Yalnız bir adamın daha da yalnızlaştırılması, insanların aralarına girmeye çalışmasına rağmen daha da soyutlaştırılması, daha da dibe vuruşu ve ennihayetinde kendini kabul ettirmek için kendi kendini kahraman ilan edişi. Yaş ilerledikçe benzer şeyleri yaşadığımızı anladım ve yönetmenin anlatmaya çalıştığını da daha iyi kavradım.
---spoiler---
bir hatunla buluşunca aktivite olarak çoğu erkek romantik komediye falan götürür. taxi driver'daki eleman porno filme götürdü. öküzlükte son nokta. koptum resmen.
---spoiler---
çok derin psikolojik analizleri olan ve sona doğru kan banyosuna tanıklık ettiğimiz robert de niro'nun gençlik halinin olduğu 1976 yapımı muazzam film...
kendi halinde bir taksici yalnızlıktan psikopata bağlıyor silah alıp 14 yaşında fuhşiyata sürüklenen irish'in pezevenklerini öldürüyor sonra da kendine sıkmaya çalışıyor ama kurşunu kalmamış!

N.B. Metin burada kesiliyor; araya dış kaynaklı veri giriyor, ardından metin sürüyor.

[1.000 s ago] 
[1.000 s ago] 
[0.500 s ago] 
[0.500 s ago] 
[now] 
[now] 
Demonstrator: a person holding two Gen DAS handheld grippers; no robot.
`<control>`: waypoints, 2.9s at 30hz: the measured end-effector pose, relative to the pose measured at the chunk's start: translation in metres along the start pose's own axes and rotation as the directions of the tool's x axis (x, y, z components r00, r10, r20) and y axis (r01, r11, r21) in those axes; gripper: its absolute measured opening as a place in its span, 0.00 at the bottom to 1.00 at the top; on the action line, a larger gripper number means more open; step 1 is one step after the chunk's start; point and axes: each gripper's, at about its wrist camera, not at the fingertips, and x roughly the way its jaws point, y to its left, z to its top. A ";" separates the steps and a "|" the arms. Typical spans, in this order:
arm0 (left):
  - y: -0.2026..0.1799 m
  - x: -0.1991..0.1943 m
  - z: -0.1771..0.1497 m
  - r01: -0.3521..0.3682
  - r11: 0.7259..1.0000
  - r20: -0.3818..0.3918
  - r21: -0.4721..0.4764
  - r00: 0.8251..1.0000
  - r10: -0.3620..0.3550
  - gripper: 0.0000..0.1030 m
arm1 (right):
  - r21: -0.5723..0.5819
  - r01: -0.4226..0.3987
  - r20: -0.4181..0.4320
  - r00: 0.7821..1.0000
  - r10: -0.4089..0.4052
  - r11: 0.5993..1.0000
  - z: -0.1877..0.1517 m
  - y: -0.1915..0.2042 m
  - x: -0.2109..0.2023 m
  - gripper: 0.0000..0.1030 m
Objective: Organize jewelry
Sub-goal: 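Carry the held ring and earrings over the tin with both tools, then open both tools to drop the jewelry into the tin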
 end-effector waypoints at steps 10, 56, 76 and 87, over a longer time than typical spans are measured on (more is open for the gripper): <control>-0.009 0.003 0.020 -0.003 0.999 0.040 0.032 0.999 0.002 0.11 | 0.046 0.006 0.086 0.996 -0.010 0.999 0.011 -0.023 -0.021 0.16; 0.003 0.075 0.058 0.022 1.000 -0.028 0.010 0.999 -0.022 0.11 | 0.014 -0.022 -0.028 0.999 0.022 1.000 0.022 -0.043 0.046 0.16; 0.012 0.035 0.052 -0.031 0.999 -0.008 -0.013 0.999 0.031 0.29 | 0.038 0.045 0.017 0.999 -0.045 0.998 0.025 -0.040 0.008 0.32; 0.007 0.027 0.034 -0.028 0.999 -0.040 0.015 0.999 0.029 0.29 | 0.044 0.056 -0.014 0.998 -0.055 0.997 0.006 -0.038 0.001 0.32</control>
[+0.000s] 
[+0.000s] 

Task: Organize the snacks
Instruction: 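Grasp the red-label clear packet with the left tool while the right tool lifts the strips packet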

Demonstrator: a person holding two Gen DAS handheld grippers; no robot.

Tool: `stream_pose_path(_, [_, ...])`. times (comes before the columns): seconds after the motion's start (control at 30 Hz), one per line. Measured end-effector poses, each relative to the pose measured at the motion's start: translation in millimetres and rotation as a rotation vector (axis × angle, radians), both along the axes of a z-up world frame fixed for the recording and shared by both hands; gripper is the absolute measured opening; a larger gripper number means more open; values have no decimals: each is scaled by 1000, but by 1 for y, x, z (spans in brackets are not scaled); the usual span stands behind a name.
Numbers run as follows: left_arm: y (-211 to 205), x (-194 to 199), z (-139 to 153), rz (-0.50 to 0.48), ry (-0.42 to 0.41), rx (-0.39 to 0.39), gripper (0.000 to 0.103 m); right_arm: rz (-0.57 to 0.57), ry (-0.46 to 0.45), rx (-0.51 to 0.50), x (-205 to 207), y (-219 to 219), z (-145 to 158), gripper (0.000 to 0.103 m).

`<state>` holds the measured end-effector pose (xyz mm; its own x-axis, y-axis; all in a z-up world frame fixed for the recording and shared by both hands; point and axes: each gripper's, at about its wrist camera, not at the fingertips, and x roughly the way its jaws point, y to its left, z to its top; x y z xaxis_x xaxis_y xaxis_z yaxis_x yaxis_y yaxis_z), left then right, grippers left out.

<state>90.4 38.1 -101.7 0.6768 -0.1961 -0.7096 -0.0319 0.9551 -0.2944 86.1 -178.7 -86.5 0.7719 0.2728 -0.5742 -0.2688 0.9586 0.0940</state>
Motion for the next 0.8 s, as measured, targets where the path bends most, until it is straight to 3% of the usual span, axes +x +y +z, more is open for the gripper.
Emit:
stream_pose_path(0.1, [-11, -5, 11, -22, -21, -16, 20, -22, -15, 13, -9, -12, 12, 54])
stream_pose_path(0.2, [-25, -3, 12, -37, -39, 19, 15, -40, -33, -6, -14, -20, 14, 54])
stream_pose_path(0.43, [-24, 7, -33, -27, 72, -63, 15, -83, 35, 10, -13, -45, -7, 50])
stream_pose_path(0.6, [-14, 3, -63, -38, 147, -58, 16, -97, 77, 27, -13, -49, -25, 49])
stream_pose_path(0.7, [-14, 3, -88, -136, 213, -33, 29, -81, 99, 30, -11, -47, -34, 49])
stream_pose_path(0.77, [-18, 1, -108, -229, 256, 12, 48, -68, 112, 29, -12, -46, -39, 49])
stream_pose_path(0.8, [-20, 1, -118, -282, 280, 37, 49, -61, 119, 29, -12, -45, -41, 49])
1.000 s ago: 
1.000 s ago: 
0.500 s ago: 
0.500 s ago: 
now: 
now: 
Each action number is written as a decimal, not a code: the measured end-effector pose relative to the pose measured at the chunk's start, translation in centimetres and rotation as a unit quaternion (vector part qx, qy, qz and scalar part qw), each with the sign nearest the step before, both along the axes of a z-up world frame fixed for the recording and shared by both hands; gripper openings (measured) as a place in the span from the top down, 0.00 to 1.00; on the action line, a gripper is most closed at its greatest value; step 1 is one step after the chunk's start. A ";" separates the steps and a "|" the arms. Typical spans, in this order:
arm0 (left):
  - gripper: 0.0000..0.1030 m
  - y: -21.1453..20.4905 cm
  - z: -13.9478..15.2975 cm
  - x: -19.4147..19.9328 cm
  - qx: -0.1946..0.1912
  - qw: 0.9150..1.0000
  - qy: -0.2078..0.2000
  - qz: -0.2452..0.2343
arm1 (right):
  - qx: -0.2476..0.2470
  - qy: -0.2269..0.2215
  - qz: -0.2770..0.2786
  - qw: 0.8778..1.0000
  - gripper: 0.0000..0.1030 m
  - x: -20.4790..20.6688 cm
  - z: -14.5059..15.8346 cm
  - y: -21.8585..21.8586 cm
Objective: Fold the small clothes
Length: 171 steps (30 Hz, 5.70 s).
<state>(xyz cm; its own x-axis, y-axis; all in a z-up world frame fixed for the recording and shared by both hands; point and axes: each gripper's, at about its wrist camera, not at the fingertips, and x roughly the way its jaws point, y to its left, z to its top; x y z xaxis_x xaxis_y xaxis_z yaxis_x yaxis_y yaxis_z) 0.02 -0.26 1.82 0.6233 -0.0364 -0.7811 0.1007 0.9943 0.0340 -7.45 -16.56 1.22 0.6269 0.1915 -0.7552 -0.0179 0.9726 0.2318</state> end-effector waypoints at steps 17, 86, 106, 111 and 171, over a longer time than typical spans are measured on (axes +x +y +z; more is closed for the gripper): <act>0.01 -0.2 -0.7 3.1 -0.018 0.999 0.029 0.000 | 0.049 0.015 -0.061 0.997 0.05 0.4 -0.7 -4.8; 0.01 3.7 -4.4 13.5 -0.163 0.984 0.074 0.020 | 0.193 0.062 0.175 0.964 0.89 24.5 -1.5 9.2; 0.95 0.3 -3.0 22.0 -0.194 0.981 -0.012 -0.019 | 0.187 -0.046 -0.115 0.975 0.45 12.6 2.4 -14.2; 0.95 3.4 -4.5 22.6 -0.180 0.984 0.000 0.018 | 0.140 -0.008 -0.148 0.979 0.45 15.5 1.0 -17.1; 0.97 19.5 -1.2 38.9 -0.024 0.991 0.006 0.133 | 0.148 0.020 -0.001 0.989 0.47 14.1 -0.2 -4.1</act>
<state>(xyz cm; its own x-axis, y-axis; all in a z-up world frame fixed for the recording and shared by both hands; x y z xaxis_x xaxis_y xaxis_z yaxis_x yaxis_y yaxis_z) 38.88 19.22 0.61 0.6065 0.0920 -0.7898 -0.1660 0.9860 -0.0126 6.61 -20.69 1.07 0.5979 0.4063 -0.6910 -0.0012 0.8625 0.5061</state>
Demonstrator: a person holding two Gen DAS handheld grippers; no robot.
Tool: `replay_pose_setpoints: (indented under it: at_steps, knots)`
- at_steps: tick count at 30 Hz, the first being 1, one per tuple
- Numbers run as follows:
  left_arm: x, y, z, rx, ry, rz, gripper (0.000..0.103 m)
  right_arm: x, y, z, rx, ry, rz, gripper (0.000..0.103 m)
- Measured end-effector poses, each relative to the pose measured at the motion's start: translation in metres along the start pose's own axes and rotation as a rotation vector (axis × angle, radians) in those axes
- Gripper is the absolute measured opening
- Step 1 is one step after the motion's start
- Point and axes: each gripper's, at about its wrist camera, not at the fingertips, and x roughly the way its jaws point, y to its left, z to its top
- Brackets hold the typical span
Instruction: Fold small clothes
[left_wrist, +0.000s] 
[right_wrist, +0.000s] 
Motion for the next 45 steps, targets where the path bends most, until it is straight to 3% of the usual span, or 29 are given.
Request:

martin scorsese'nin yönettiği ve bir bölümünde taxinin arkasında karını öldüreceğini söylediği sahne de var..
cybil shepherd orada dünyanın en güzel yüzlü kadını gibi duruyor o derece zarif bir güzelliği var..
yalnız travisin bu kızı adult sinemasına götürüp mal gibi porno izlettirmesi kızı elinden kaçırmasına neden oldu..
çok gerçekçi duran realist bir film..
113 dk süren film imdb 250'de 8,3 ile 93. sırada
izlediğim site: https://www.filmmodu.com/taxi-driver-altyazili-izle
robert de niro'nun harikalar yarattığı, bir nevi sistem eleştirisi yapan ama çoğunlukla sıradan düşündüğümüz hayatların içinde barındırdığı acıların anlatıldığı efsane film.
de niro öyle bir oynuyor ki herkesin taksi şoförü olası geliyor.
https://galeri.uludagsozluk.com/r/1638410/+
Başıboşluktan serseriliğe savrulan travis'in tekrar tekdüzeliğe dönüşü. *Bu tekrarı şizofreniyle bağlantılayan var, senarist ne düşündü bunu bilemiyorum.
Geceleri taksici olmak akıl kârı değilmiş onu fark ettim.
Vay be adamlar 1976 yılında neler yapmış dedirten bir başyapıt. Film bitince ''bunu şimdiye kadar nasıl izlemedim'' düşüncesi beynimi kemirip durdu. Zira izlemem için bir çok sebep vardı. 70'li yıllar, New york, intikam teması... Daha ne?
Ben sinema sanatından pek anlamam. Ama şunu bilirim. Film sadece konudan ibaret değildir. Kamera acıları, yerine tam oturan müzikler, oyuncuların jest-mimikleri ve psikolojik göndermeler de filmi film yapan önemli unsurlardır.
Bu sebeple bu filmi izlerken de özellikle psikolojik göndermeleri iyi yakalamak gerekir. Ya da ciddi bir dönem bilgisi olması gerekir insanın. Bende var mıydı? Hayır! Ama hepimizin yaşadığı yalnızlık bunalımını çok iyi kavradığını görebiliyoruz.
Filmi izleyen hemen herkes meşhur ayna sahnesini söyler fakat baş karakterin yatakta cenin pozisyonunda yatması da önemli bir ayrıntıdır. Ana rahmine dönüşü simgeleyen bu yatış biçimi farkında olmadan tüm yalnızların sığınak noktasıdır.
Robert de niro'yu robert de niro yapan filmdir. Sıradan bir adam aslında şehrin gizemli kahramanıdır gözümde. Üstelik tarantino'nun ilham aldıkları listesinde ilk sıralardadır.